Sabtu, 31 Agustus 2019

Peranan Palang Merah Indonesia pada Masa Perjuangan Kemerdekaan RI

PMI masa Perjuangan Kemerdekaan Indonesia
Untuk segera mengulangi aspek-aspek kemanusiaan dalam perjuangan membela kemerdekaan,khususnya para korban pertempuran,dibentuklah palang merah Indonesia (PMI).

PMI tidak berpihak pada pihak mana pun, baik ras, agama, suku, negara tetapi berupaya untuk pertolongan dan perlindungan jiwa korban musibah bencana alam atau musibah bencana sosial, dan juga korban konflik.

Sejarah berdirinya dimulai sejak usaha-usaha untuk membentuk PMI jauh sebelum 1945, tetapi secara resmi pada tanggal 3 September 1945 sebulan setelah Proklamasi Kemerdekaan RI.  Perhimpunan bermisi kemanusiaan ini secara resmi berdiri berdasarkan Keputusan Presiden No 25 tahun 1950 dan ditetapkan sebagai salah satu dari organisasi perhimpunan nasional yang menjalankan tugas misi kemanusiaan sesuai Keputusan Presiden No 246 tahun 1963.

Secara global organisasi ini dibawah International Red Cross and Red Crescent Movement yang bergerak secara internasional untuk seluruh negara. Misi organisasi ini adalah bagain dari kesepakatan dalam Konvensi Genewa (Jenewa)  1863,  Konvensi Den Haag 1907,  Konvensi Jenewa tahun 1906, Konvensi Jenewa 1929 dan yang terakhir Konvensi Jenewa tahun 1949. Sampai tahun 2016 sudah 163 negara melakukan ratifikasi Konvensi Jenewa dan Protokol Jenewa tahun 1949. Protokol Jenewa adalah tiga kesepakatan tambahan dari hasil Konvensi Jenewa tahun 1949.

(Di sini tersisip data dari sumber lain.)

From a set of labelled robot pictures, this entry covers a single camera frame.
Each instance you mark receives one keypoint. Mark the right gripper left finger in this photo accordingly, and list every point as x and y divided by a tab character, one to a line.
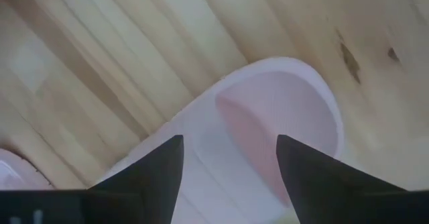
157	177

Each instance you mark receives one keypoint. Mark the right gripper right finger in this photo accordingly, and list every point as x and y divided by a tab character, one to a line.
311	183

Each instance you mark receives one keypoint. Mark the pink slide sandal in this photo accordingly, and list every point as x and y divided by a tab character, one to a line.
13	173
268	110

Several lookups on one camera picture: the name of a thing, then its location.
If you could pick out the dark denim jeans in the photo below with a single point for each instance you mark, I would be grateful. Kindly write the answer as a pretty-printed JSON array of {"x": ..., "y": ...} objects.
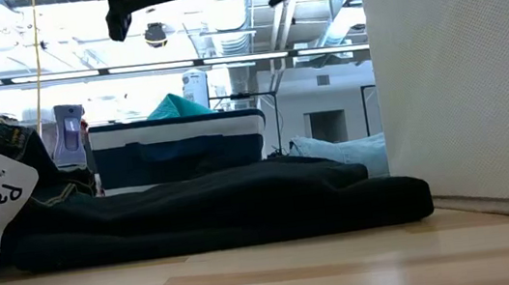
[{"x": 1, "y": 137}]

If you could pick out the light blue jeans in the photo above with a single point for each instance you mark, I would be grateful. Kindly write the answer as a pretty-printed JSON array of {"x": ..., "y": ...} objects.
[{"x": 358, "y": 151}]

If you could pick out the black garment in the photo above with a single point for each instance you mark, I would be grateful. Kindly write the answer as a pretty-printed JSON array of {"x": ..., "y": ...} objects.
[{"x": 219, "y": 210}]

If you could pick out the white cylindrical appliance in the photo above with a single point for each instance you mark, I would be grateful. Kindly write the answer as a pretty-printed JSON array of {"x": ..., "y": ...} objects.
[{"x": 195, "y": 89}]

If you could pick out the teal cloth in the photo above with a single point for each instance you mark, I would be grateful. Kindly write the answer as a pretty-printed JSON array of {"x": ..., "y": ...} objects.
[{"x": 177, "y": 108}]

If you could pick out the navy striped fabric bin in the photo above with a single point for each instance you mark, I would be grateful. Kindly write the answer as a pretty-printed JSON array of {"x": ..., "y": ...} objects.
[{"x": 179, "y": 159}]

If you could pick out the beige fabric box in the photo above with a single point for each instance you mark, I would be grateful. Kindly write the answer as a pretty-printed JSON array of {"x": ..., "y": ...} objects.
[{"x": 471, "y": 86}]

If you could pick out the silver ventilation duct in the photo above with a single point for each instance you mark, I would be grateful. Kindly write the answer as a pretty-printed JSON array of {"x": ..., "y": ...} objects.
[{"x": 229, "y": 14}]

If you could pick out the black metal stand frame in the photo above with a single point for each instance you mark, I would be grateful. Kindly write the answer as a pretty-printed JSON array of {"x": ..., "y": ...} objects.
[{"x": 277, "y": 120}]

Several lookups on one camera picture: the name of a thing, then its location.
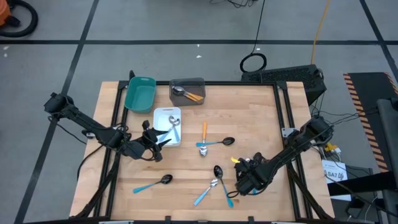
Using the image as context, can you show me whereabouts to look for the grey transparent plastic bin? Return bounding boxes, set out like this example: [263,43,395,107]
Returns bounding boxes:
[169,77,206,107]

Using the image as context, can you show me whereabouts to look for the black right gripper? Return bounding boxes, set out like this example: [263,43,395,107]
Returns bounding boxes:
[234,152,271,197]

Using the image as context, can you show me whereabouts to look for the dark grey equipment cart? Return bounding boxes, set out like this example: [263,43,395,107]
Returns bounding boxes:
[376,98,398,224]

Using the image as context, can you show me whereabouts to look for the teal plastic bin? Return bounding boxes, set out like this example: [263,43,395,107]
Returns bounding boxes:
[124,76,157,114]

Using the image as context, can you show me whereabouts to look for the black vacuum hose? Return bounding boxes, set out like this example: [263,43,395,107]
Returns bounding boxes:
[0,0,39,38]

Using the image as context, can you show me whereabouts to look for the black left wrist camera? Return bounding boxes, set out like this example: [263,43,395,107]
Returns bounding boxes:
[126,140,146,160]

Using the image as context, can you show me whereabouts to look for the black coiled hanging cable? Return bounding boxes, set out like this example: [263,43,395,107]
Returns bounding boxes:
[239,0,267,74]

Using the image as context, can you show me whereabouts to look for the white plastic bin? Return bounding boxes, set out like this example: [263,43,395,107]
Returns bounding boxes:
[152,106,182,147]

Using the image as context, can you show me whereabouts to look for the orange shop vacuum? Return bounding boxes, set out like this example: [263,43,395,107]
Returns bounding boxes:
[0,0,13,27]

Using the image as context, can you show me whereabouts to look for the white power strip yellow plugs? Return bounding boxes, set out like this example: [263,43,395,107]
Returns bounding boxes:
[323,142,342,156]

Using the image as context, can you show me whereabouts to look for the yellow hanging cable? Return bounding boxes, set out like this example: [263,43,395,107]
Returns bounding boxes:
[310,0,331,65]

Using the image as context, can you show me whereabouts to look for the black mat hazard stripes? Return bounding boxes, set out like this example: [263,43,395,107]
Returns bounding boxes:
[343,72,398,174]

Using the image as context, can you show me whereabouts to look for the silver metal bracket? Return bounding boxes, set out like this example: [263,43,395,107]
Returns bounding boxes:
[281,127,300,138]

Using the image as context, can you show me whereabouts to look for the black computer case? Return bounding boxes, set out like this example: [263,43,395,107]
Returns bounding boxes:
[241,64,328,106]

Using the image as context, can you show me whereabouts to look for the black aluminium table frame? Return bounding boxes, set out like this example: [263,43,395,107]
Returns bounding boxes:
[70,70,335,224]

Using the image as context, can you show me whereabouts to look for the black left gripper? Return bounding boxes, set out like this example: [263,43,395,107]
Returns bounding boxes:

Konvensi  Jenewa  pada  tahun  1949  yang  secara khusus memberikan perlindungan bagi  para korban perang demikina juga hakhak dasar bagi orang yang tertangkap dalam konflik militer, perlindungan bagi korban luka, dan menyikapi masalah perlindungan bagi orang sipil yang berada di dalam dan di sekitar kawasan perang.

PMI kemudian menjadi bagian juga dari Komite Palang Merah Internasional (ICRC) pada tanggal 15 Juni 1950.  Pada tahap berikutnya PMI diakui sebagai anggota tetap Perhimpunan Nasional ke-68 oleh Federasi Internasional Perhimpunan Palang Merah dan Bulan Sabit Merah (IFRC) pada bulan  Oktober 1950.

Markas PMI di Jakarta, 1945.
Federasi Internasional Perhimpunan Palang Merah dan Bulan Sabit Merah (IFRC) merupakan organisasi  yang mendukung aksi-aksi kemanusiaan yang pelaksanaannya dilakukan oleh perhimpunan nasional dinegara masing-masing atas nama IFRC mereka juga bertindak sebagai juru bicara dan sebagai wakil Internasional mereka.

IFRC ikut membantu mengembangkan sumber daya manusia dan penyebaran pengetahuan tentang HPI dan mempromosikan Prinsip-prinsip Dasar Gerakan untuk Perhimpunan Nasional dan ICRC diberbagai  negara anggota.

PMI pada masa perjuangan kemerdekaan RI
Sejarah PMI sering dikacaukan dengan sejarah Het Nederland-Indiche Rode Kruis yang berdiri sejak tanggal 21 Oktober 1873, yang kemudian menjadi  Nederland Rode Kruis Afdeling Indische (NERKAI) milik pemerintah Belanda. PMI tidak sama dengan NERKAI.

Pada masa penjajahan adanya NERKAI  di Indonesia ini justru merusak dan mengganggu aksi-aksi kemanusiaan PMI. Sebagai contoh pada terjadinya pertempuran hebat di Surabaya 1945 sehingga banyak berjatuhan korban sipil dan juga tentara. Banyak simpati mengalir dari dunia internasional terhadap rakyat Indonesia dan  perjuangan TKR sehingga dikirimlah bantuan dana dan obat-obat melalui organisasi internasional seperti International Committee of the Red Cross (ICRC),  tetapi sayangnya ternyata bantuan tersebut justru jatuh ke NERKAI yang digunakan untuk kepentingan penjajahan Blanda. Alih-alih untuk membantu bangsa terjajah tetapi justru adanya Nerkai malah memperkuat penjajahan itu. Untung saja hal itu segera disadari oleh ICRC sehingga pihak ICRC mengontak pihak PMI di Jakarta untuk meminta alamat PMI agar tidak salah kirim lagi.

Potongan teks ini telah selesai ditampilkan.